• TASK GOAL: Transcribe the listing from its top line through the line with "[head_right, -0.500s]". Keep it exact, both ends included, and add nothing.

• SOURCE MATERIAL:

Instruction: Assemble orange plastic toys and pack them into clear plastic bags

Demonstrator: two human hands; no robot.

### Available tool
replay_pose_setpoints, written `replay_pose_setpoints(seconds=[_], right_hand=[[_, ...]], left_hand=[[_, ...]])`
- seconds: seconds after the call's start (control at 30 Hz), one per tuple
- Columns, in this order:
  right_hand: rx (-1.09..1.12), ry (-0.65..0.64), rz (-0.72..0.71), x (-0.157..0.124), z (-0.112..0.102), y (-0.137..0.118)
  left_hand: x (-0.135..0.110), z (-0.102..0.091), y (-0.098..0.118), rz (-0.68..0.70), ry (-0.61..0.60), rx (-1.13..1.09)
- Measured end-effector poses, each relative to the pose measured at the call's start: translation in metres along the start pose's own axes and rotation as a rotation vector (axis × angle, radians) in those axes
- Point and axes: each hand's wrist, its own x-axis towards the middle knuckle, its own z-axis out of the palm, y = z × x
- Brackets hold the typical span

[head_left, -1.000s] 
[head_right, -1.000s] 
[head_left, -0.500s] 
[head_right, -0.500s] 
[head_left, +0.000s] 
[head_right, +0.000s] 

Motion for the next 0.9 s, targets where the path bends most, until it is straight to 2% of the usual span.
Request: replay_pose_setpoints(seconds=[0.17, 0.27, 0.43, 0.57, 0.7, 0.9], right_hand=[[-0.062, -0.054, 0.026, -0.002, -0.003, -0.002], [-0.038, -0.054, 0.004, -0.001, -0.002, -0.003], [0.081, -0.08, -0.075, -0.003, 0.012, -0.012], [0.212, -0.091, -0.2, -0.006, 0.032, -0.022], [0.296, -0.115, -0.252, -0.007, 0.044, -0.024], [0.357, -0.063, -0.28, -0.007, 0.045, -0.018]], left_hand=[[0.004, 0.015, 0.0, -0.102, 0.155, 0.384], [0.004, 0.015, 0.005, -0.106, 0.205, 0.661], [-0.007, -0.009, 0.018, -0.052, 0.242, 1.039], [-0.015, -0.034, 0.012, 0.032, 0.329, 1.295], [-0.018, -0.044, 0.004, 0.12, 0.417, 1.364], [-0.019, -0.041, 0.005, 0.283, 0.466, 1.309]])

• OUTPUT:
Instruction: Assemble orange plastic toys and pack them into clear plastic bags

Demonstrator: two human hands; no robot.

### Available tool
replay_pose_setpoints, written `replay_pose_setpoints(seconds=[_], right_hand=[[_, ...]], left_hand=[[_, ...]])`
- seconds: seconds after the call's start (control at 30 Hz), one per tuple
- Columns, in this order:
  right_hand: rx (-1.09..1.12), ry (-0.65..0.64), rz (-0.72..0.71), x (-0.157..0.124), z (-0.112..0.102), y (-0.137..0.118)
  left_hand: x (-0.135..0.110), z (-0.102..0.091), y (-0.098..0.118), rz (-0.68..0.70), ry (-0.61..0.60), rx (-1.13..1.09)
- Measured end-effector poses, each relative to the pose measured at the call's start: translation in metres along the start pose's own axes and rotation as a rotation vector (axis × angle, radians) in those axes
- Point and axes: each hand's wrist, its own x-axis towards the middle knuckle, its own z-axis out of the palm, y = z × x
- Brackets hold the typical span

[head_left, -1.000s] 
[head_right, -1.000s] 
[head_left, -0.500s] 
[head_right, -0.500s] 

With this output, the exercise is done.